### [Exercise]
Nothing outside the range is wanted. Repeat exactly the lines below from the one with "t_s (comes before" through the one with "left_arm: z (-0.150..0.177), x".
———
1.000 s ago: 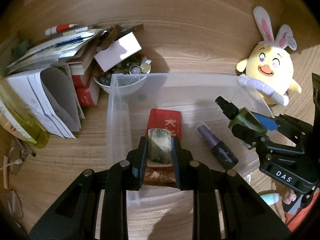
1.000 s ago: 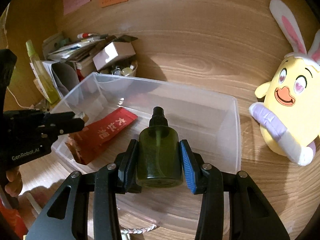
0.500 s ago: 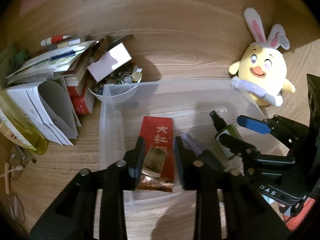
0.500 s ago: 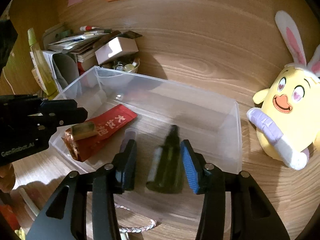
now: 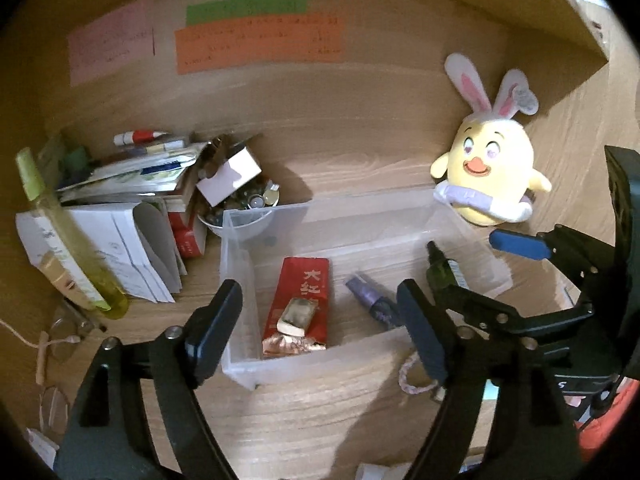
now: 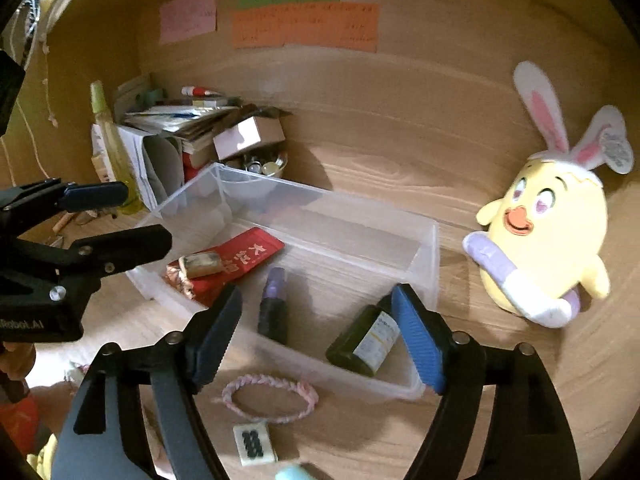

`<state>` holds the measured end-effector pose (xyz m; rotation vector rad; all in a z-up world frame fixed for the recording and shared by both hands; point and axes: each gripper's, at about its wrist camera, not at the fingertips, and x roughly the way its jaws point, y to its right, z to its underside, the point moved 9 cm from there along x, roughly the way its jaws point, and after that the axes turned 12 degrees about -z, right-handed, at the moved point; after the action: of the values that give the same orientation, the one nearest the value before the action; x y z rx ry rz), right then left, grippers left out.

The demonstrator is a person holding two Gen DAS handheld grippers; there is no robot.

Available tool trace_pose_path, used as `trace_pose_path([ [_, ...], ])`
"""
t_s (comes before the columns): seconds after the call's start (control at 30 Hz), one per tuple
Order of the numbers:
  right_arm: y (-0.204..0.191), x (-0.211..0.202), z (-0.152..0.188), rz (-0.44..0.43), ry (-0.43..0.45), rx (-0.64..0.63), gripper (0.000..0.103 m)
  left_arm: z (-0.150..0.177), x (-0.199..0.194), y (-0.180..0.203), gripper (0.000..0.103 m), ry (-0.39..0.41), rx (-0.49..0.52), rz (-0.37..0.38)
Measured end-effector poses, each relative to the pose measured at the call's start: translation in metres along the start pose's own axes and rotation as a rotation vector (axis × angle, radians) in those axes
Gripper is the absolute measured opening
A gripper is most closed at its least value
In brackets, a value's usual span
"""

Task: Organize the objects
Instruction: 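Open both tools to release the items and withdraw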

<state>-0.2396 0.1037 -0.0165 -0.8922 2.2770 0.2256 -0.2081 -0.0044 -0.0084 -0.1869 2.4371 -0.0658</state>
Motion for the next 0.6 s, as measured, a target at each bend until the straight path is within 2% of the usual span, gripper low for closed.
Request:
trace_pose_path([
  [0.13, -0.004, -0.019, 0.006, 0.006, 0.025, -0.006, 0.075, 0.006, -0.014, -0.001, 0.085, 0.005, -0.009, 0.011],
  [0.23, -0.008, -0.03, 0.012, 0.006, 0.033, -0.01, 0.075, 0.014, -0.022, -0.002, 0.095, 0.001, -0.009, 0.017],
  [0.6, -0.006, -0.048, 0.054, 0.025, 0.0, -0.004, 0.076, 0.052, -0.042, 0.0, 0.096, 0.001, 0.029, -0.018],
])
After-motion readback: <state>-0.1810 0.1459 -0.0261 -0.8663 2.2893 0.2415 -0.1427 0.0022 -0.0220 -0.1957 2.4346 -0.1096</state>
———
### [Response area]
t_s (comes before the columns): seconds after the call's start (control at 30 Hz), one per tuple
Order of the numbers:
  right_arm: y (-0.204..0.191), x (-0.211..0.202), z (-0.152..0.188), rz (-0.44..0.43), ry (-0.43..0.45), rx (-0.64..0.63), gripper (0.000..0.103 m)
  left_arm: z (-0.150..0.177), x (-0.199..0.194), y (-0.180..0.203), gripper (0.000..0.103 m), ry (-0.39..0.41), rx (-0.49..0.52), rz (-0.37..0.38)

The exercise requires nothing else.